Bypassing Dystopia is the sequel to Nelson’s previous book, Beyond Banksters: Resisting the New Feudalism, published in 2016. It would be beneficial to have read that book, but by no means essential, since Nelson provides a helpful summary in her introduction to the sequel.
To give you some idea of the book’s scope, I’ll list the 12 harmful aspects of neoliberalism that it succinctly lists. Nelson appropriately calls them “the Dirty Dozen.”
- Unlimited economic growth
- Privatization of public assets
- Free trade (corporate rights deals)
- Smaller government
- Tax cuts for multinational corporations
- Austerity budgets
- Open borders for capital
- Tax havens
- Privatization of the money-creating function
- Central bank “independence”
One by one, Nelson methodically exposes the baneful effects of these infamous neoliberal policies, as well as a few others not specifically on the “Dirty Dozen list, such as the housing crisis and threats to Canada’s water and farmland.
Lacking space to delve into Nelson’s meticulous analysis of all these neoliberal atrocities, I’ll focus on examples of the surprising optimism she expresses in her chosen subtitle: Hope-filled challenges to corporate rule. Although I’m not putting quotation marks around the following extracts, all but the bracketed words are based on the book’s text.
Divestment from fossil fuels
[While Canada’s federal and most provincial governments continue to push for more pipelines], the rest of the world seems poised to move away from tar sands investment. Norway’s central bank, which runs that country’s $1 trillion sovereign wealth fund, has recommended that the Norwegian government fully divest from oil and gas companies and sell off some US$35 billion of shares in that sector.
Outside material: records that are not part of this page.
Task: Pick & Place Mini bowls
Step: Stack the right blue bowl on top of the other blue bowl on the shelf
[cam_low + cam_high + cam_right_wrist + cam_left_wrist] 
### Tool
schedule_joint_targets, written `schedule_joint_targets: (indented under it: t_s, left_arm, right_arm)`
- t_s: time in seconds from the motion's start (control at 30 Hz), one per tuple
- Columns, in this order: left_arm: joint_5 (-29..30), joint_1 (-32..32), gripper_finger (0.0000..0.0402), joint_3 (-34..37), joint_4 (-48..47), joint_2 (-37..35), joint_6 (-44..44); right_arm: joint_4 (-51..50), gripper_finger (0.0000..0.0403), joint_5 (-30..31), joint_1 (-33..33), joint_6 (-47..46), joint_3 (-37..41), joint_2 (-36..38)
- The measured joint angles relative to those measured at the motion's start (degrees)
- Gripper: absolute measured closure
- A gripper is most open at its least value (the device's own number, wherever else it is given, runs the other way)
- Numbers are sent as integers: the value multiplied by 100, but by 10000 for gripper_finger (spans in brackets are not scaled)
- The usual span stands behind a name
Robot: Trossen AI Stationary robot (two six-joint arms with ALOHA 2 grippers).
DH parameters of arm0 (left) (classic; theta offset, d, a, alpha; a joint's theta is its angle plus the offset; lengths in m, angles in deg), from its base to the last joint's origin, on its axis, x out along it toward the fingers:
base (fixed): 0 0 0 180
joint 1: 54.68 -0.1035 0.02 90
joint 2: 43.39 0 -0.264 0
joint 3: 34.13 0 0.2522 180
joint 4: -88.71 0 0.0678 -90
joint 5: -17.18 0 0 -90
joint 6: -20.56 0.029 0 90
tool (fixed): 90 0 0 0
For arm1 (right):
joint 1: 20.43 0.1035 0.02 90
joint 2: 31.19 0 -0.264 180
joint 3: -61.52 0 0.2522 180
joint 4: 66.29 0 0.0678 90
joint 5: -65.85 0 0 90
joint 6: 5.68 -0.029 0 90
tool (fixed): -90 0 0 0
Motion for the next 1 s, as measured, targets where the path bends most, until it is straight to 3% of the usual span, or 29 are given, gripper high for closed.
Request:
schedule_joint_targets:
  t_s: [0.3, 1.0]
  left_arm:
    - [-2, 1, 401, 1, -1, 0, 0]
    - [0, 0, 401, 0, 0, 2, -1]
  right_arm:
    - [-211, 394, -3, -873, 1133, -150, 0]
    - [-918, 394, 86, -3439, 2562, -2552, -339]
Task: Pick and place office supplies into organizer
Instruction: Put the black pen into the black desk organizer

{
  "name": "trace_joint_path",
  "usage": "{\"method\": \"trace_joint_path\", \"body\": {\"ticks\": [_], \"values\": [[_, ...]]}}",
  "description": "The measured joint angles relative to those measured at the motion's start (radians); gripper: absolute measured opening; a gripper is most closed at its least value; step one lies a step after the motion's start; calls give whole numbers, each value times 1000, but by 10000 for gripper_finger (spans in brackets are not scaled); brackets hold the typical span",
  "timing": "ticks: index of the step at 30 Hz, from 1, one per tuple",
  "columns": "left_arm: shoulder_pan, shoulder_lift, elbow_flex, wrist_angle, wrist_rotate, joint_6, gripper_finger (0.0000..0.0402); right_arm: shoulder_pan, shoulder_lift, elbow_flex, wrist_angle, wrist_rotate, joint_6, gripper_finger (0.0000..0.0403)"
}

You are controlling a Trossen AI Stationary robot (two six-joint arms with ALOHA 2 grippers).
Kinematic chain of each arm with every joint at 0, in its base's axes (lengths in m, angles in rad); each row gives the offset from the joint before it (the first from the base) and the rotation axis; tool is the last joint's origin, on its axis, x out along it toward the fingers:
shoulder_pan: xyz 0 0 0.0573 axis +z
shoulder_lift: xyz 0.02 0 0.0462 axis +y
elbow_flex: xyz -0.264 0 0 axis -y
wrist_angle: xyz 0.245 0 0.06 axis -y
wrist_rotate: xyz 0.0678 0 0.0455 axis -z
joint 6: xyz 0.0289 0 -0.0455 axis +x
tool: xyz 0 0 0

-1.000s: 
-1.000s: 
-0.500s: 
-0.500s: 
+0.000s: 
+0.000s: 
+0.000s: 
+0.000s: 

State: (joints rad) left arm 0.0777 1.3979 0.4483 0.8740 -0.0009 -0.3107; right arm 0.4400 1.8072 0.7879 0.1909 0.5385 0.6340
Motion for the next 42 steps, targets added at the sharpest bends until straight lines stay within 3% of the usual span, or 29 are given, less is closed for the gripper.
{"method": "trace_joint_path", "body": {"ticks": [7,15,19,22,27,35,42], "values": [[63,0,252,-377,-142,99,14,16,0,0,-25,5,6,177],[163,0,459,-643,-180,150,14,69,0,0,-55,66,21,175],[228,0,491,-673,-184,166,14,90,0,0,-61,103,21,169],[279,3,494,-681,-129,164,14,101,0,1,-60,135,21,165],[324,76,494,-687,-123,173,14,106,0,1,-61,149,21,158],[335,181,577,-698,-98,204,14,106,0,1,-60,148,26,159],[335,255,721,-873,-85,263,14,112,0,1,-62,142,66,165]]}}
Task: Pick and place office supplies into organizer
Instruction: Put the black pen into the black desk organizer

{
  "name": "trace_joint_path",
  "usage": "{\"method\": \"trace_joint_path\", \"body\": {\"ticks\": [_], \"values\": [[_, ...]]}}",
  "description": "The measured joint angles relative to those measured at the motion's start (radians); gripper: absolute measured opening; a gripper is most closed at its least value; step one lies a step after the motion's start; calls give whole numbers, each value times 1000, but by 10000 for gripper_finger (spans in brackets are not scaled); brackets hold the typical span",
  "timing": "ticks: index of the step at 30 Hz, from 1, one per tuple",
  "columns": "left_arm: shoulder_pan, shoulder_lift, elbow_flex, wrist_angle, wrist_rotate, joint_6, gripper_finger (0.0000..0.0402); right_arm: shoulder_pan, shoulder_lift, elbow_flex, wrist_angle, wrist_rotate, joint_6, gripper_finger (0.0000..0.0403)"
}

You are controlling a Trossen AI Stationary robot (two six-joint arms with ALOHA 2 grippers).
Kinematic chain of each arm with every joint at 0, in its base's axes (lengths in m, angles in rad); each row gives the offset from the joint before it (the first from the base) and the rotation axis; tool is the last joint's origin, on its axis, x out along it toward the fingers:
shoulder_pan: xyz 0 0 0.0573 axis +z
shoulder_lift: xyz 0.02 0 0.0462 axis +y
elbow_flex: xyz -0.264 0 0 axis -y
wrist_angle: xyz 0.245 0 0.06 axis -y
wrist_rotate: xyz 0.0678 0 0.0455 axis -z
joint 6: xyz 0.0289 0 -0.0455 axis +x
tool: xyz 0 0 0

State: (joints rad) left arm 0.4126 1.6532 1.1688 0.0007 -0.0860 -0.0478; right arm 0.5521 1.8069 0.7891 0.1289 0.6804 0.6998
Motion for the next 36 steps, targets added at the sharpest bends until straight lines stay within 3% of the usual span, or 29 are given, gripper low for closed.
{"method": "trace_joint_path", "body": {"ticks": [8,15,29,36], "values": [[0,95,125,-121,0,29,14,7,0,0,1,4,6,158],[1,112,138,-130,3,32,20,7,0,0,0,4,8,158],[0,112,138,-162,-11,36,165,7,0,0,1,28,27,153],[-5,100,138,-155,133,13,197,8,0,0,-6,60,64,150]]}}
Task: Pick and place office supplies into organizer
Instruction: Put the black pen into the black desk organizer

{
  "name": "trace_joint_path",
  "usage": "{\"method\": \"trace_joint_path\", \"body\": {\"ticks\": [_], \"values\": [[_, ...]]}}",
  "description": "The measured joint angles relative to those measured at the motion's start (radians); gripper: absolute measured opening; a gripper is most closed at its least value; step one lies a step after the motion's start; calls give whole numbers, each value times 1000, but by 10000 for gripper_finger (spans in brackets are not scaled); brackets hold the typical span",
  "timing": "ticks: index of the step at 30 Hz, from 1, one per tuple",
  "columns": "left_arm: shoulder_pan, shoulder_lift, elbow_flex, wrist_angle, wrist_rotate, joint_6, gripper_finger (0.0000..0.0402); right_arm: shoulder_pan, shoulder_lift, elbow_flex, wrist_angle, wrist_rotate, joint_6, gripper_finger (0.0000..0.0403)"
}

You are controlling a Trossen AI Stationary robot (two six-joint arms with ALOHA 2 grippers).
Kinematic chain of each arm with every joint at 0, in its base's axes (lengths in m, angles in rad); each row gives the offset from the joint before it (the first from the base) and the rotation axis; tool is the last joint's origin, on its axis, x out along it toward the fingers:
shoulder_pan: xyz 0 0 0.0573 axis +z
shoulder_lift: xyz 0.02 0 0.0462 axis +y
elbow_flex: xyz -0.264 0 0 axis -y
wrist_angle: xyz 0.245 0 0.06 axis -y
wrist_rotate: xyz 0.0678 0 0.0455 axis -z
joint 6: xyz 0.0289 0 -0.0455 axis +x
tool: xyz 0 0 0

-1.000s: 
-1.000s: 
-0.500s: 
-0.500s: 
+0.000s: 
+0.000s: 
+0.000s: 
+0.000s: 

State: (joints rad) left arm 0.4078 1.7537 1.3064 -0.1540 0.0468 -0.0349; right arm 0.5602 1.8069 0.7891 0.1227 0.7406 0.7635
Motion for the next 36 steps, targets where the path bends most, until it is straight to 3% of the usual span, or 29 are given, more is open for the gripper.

Last year, 83 economists released an open letter, “Declaration on Climate Finance,” which called on “global economic actors to fully embrace safe and renewable energies and phase out fossil fuels “by no longer investing in them.” The Guardian later reported that, across the planet, more than 800 institutions, with total investments valued at $6 trillion, have committed to divest from fossil fuels.
Opposition to ISDS
The investor-state dispute settlement (ISDS) clause in NAFTA, and other trade deals such as CETA that Canada has signed, allows foreign companies to challenge domestic laws that threaten their profitability. (Since 2010, according to the CCPA, Canada has been sued under NAFTA twice as often as the U.S. and Mexico combined, with claims from corporations often targeting environmental protection, public health, and resource management decisions by Canadian governments. On top of the $219 million Ottawa has paid out in awards and settlements, it has also spent more than $95 million in legal fees defending these lawsuits.)
In a scathing editorial titled “The Arbitration Game,” The Economist noted: “If you want to convince the public that international trade agreements are a way to let multinational companies get rich at the expense of ordinary people, this is what you would do: give foreign firms a special right to apply to a secretive tribunal of highly paid corporate lawyers for compensation whenever a government passes a law to, say, discourage smoking, protect the environment, or prevent a nuclear catastrophe. Yet that is precisely what trade and investment treaties have done, through a process known as ‘investor-state dispute settlement,’ or ISDS.”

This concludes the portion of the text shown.